Duplicate Marking Validation

RustQC verifies that BAM files have been processed by a duplicate-marking tool before running the RNA duplication analysis. This is implemented in two layers:

  1. Pre-flight @PG header check (counting::verify_duplicates_marked): Parses the BAM header text for @PG lines and checks the ID: and PN: fields against KNOWN_DUP_MARKERS (Picard MarkDuplicates, samblaster, sambamba, biobambam, etc.). Exits with anyhow::bail!() if no known tool is found.
  2. Post-hoc zero-duplicates check: After counting, if total_dup == 0 with total_mapped > 0, bails with an error — catches cases where the header is present but duplicates weren't actually flagged.

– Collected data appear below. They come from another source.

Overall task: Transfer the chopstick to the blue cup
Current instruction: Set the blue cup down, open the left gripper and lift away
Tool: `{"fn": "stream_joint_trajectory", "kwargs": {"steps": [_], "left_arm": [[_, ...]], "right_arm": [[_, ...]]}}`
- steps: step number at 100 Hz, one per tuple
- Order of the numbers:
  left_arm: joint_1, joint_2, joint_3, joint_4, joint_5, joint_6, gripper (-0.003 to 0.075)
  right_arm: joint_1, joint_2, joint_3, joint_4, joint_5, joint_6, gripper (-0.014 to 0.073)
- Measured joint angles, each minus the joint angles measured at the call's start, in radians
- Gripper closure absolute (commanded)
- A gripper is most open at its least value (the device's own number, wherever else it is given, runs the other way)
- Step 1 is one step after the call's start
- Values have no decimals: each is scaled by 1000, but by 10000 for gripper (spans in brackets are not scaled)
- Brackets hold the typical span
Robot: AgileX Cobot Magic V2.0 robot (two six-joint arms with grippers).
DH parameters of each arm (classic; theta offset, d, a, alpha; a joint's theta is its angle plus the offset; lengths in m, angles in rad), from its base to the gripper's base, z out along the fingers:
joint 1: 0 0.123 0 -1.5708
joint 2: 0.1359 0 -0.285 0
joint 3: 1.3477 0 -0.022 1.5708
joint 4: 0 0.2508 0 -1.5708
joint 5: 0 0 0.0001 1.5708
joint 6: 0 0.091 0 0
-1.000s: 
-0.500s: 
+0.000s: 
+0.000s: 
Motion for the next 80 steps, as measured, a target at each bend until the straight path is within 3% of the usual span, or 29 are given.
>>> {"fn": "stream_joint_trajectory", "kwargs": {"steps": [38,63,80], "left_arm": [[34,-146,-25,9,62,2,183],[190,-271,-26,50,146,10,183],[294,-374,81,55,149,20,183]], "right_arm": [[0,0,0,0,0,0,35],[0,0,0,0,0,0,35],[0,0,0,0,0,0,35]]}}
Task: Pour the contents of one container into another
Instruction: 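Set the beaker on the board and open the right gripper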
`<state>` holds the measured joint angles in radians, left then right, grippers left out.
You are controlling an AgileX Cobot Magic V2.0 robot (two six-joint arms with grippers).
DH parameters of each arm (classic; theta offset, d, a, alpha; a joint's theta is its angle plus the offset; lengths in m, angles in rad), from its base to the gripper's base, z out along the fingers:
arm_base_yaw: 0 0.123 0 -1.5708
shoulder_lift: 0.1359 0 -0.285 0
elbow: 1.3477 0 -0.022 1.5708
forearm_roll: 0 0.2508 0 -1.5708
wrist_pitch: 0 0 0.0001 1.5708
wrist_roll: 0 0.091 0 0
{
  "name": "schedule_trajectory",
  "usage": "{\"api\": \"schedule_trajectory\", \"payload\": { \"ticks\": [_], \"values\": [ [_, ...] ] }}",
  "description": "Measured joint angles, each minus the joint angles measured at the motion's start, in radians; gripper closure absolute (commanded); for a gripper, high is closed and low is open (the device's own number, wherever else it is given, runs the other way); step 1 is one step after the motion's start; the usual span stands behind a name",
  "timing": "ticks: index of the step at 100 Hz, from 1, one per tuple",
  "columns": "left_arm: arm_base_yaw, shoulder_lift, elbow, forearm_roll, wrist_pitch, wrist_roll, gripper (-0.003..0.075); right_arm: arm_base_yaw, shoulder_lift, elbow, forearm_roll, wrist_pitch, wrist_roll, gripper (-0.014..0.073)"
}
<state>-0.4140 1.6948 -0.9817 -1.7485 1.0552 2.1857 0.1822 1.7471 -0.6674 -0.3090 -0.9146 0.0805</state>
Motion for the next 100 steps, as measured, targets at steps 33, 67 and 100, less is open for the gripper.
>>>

Both checks are skipped when --skip-dup-check is passed (stored as RnaArgs.skip_dup_check, forwarded to count_reads() as the skip_dup_check: bool parameter).

Notes for Agents

  • A .pre-commit-config.yaml is provided for local git hooks (fmt, clippy, file hygiene). Use prek (prek install) or the original pre-commit to activate them.
  • The codebase is a pure binary crate with no library target.
  • Release builds use aggressive optimization (lto = true, codegen-units = 1, strip = true).
  • Test data is generated by tests/create_test_data.R — do not modify tests/expected/ by hand.
  • Float output formatting must match R's behavior (15 significant digits, "NA" for NaN, trailing-zero trimming).
  • The pipeline processes BAM files which can be very large — performance matters.
  • System dependencies needed for building: cmake, zlib, bz2, lzma, curl, ssl, clang (for rust-htslib).
  • Benchmark results are produced by the RustQC-benchmarks Nextflow pipeline. When benchmarks are re-run, verify that all results referenced in the docs and the top-level README.md are updated to reflect the new numbers.
  • The YAML config mirrors the CLI subcommand hierarchy: all RNA-Seq settings live under a top-level rna: key. Within rna:, output toggles are nested under dupradar: and featurecounts: keys. Each output file can be individually enabled/disabled (all default to true).
  • Under rna:, there are sections for each of the 8 RSeQC tools (bam_stat:, infer_experiment:, read_duplication:, read_distribution:, junction_annotation:, junction_saturation:, inner_distance:, tin:). Each has an enabled: bool toggle and tool-specific parameter overrides. CLI flags take precedence over config values.
  • Under rna:, there are also sections for preseq:, qualimap:, flagstat:, idxstats:, and samtools_stats:. Each has an enabled: bool toggle. Preseq has additional parameters: max_extrap, step_size, n_bootstraps, confidence_level, seed, max_terms, defects. TIN has sample_size and min_coverage.
  • The featurecounts.rs module produces featureCounts-compatible output files (counts TSV, summary, biotype counts, and MultiQC files). These are generated in the same pass as the dupRadar analysis — no separate featureCounts run is needed.
  • The GTF parser (gtf.rs) accepts extra attribute names to extract (e.g., gene_biotype, gene_type) and stores them in Gene.attributes. The biotype attribute name is configurable via --biotype-attribute CLI flag or featurecounts.biotype_attribute in the YAML config.
  • GENCODE GTFs use gene_type while Ensembl GTFs use gene_biotype. The tool auto-detects which is present and falls back gracefully with a warning if neither is found.
  • GTF annotation files can be provided plain or gzip-compressed (.gz). Detection is based on file magic bytes, not the file extension. The shared io module (src/io.rs) provides an open_reader() helper that transparently handles both formats.